Tuesday, June 24, 2014

Income Inequality, Revisited

For reasons that have yet to be explained liberal American thinkers—as opposed to radical French thinkers—glommed on to Thomas Piketty’s neo-Marxist analysis of increasing income inequality.

Piketty, you recall, explained that the internal contradictions of capitalism—a neo-Marxist notion if ever there was one—would necessarily cause inequality.

The problem was systemic and it required much higher tax rates, a universal tax on wealth and massive redistribution.

After all, the French Socialist president Francois Hollande had adopted exactly the same policies and they had failed miserably. So much so that the Socialist Party was thoroughly repudiated in the most recent French municipal elections.

Now, via Tyler Durden, we have a more cogent analysis of the rampant income inequality that has characterized the Obama recovery.

Cowen quotes famed doomster Marc Faber’s succinct statement:

“The more they [the Federal Reserve] print, the more inequality there is, the weaker the economy will become." Simply put, "it's a catastrophe," Faber told CNBC, "what the Fed has done is to lift asset prices, and the cost of living. In the meantime, the cost of living increases are higher than the wage increases. The typical American household income is going down in real terms." 

If you prefer, here's the videotape:



Durden then quotes Paul Singer, making the same point:

Inequality in the U.S. today is near its historical highs, largely because the Federal Reserve’s policies have succeeded in achieving their aim: namely, higher asset prices (especially the prices of stocks, bonds and high-end real estate), which are generally owned by taxpayers in the upper-income brackets. The Fed is doing all the work, because the President’s policies are growth-suppressive. In the absence of the Fed’s moneyprinting and ZIRP, the economy would either be softer or actually in a new recession.

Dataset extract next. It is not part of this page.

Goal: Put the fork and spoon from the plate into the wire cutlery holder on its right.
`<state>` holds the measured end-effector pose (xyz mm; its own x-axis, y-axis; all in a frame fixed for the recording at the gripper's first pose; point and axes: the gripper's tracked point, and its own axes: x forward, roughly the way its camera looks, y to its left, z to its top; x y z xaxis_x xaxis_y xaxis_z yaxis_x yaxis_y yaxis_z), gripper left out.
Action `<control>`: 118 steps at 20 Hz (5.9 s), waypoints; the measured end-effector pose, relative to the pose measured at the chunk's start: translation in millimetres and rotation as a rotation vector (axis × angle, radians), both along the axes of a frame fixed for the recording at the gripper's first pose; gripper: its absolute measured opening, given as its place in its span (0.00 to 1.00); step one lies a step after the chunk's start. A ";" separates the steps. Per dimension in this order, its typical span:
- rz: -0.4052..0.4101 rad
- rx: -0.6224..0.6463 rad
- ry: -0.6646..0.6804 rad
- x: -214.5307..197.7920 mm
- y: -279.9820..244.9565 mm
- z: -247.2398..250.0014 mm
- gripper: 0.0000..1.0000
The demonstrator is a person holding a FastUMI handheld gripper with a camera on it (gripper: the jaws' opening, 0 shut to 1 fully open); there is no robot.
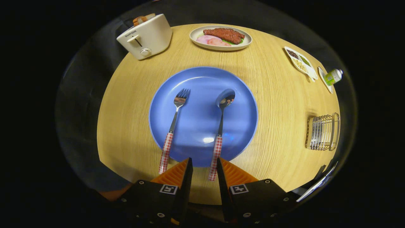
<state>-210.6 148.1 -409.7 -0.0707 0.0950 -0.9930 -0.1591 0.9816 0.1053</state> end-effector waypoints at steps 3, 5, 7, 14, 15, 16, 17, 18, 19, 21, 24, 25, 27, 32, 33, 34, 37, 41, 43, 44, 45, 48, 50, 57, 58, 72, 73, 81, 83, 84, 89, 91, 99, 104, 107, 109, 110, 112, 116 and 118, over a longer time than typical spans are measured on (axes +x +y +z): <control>0.007 -0.037 0.017 -3.1 -1.0 -6.5 0.39; 0.017 -0.069 0.013 -0.2 -3.7 -9.7 0.36; 0.034 -0.098 -0.005 7.5 -9.3 -14.6 0.35; 0.108 -0.140 -0.028 22.8 -15.3 -20.9 0.14; 0.111 -0.126 -0.029 22.6 -13.1 -20.3 0.10; 0.110 -0.106 -0.026 21.3 -10.2 -18.2 0.09; 0.104 -0.087 -0.028 23.0 -8.3 -15.4 0.08; 0.099 -0.064 -0.024 23.9 -6.0 -11.8 0.08; 0.094 -0.040 -0.019 22.6 -3.2 -10.0 0.08; 0.079 -0.007 -0.009 19.9 -2.8 -2.1 0.08; 0.042 0.031 -0.014 21.5 -11.3 16.4 0.08; 0.029 0.041 -0.017 23.1 -17.8 23.5 0.08; 0.004 0.059 -0.024 27.8 -36.0 40.4 0.08; -0.029 0.058 -0.043 34.9 -108.0 74.8 0.08; -0.036 0.053 -0.045 35.4 -124.8 78.3 0.08; -0.040 0.044 -0.041 34.4 -143.2 83.2 0.08; -0.061 0.002 -0.015 30.8 -200.2 91.6 0.08; -0.069 -0.025 0.049 24.8 -254.3 95.3 0.08; -0.085 -0.013 0.096 21.1 -269.3 96.2 0.08; -0.091 -0.008 0.120 16.9 -276.4 97.1 0.08; -0.089 -0.011 0.135 15.5 -283.6 96.7 0.08; -0.079 -0.008 0.189 10.6 -298.3 92.8 0.08; -0.084 0.008 0.239 6.4 -303.6 89.8 0.08; -0.046 0.022 0.408 6.1 -318.9 78.6 0.08; -0.047 0.025 0.431 6.8 -319.4 77.3 0.08; -0.024 0.010 0.525 48.6 -322.2 59.2 0.13; -0.029 0.011 0.505 54.5 -322.5 60.3 0.13; -0.083 0.083 0.261 94.6 -300.8 86.4 0.37; -0.098 0.122 0.208 98.2 -281.3 92.8 0.49; -0.111 0.140 0.189 98.1 -271.0 97.1 0.52; -0.036 0.192 0.064 102.5 -215.8 109.9 0.92; -0.024 0.219 0.049 100.6 -184.9 113.6 0.99; 0.095 0.285 0.076 70.2 -72.6 99.8 0.97; 0.123 0.294 0.137 43.7 -14.1 80.9 0.89; 0.131 0.296 0.180 29.4 14.3 69.2 0.85; 0.130 0.288 0.196 23.9 30.6 58.9 0.82; 0.127 0.280 0.200 21.6 37.6 53.3 0.81; 0.124 0.265 0.211 17.2 51.2 41.0 0.76; 0.130 0.207 0.202 15.0 62.5 16.0 0.64; 0.118 0.198 0.212 13.4 67.0 9.8 0.56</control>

The greatest irony is that the President is railing against inequality as one of the most important problems of the day, despite the fact that his policies are squeezing the middle class and causing the Fed – with the President’s encouragement – to engage in the radical monetary policy, which is exacerbating inequality. This simple truth cannot be repeated often enough.

It’s not the internal contradictions of capitalism, but the combination of moneyprinting and “growth-suppressive" policies.

But, you knew that already….




1 comment:

  1. Our great national scandal, indeed our national shame, is the denigration and abandonment of our most sacred social investment: the public school system.

    People like Obama rail about inequality, but he and his political allies provide unquestioning support for the status quo in a failing public education model. This model has been fading with each successive generation, and we're seeing our nation falling further and further behind. It's not about Common Core or any of that centralized, one-size-fits-all-minds nonsense. That's more of the desperation to find a "solution." There is no solution available as long as the operating assumptions are in place. It's not as much about resources as it is about focus. We're not playing to win the global race to build human capital, we're trying to survive by bringing up little consumers who will do what they're told.

    There are five operating assumptions that are destroying our schools: (1) the public school system is a public works program for adults rather than students and their parents; (2) boys and girls must go to school together in the same classrooms; (3) every American child is special and unique and wonderful, protected from any traumatic possibility; and therefore (4) we must protect our children and not allow them to fail; because we know (5) public schools can substitute for an intact nuclear family, with a mother and father in the home.

    There was an op-ed in the WSJ last week by someone who was defending teacher tenure. He sounded like a certifiable idiot. The modern tenure system is an indefensible practice, making our ossified institutions more sclerotic. Our school system must turn out skilled citizens to compete in a dynamic global economy. Perhaps one could make an argument for tenure the college level, but it is insane to have such an inflexible employment system for teachers in primary, middle and secondary schools. Curriculum is so standardized and there are so many work rules that it is difficult to justify protection from arbitrary terminations as a compelling government interest. Even if the terminations may seem arbitrary, that's what the rest of us have to deal with in the private sector. Teachers should not be so wildly exempt from the reality of performance demands.

    Until we get away from this "public works program for adults" concept of childhood education, our young people will suffer and fall behind in our present educational factory system (sans quality control).

    If we don't transform public education into a system that actually educates and challenges our young people, income inequality will grow and grow and grow. The most awful thing about our non-functioning schools in urban and rural areas (as distinguished from suburbs) is that they basically damn most children to a life of destitution and desperation. Most of all, the current approach squashes upward mobility, making the status quo that much more amoral and inexcusable.

    We tell our young people that they have to learn because they're going to have to compete against Malaysian kids who earn 80% less. We've geared our economy to make this global economic dynamism possible. That's fine, because creative destruction is a positive long-term thing. But when public education is spared that same creative destruction, it destroys lives. There's no impetus for change. It is unconscionable that at the same time we charge headlong into a globalized economy, we are ignoring the plight of our schools. It's not a money thing, it's about creating a safe, structured environment to learn in.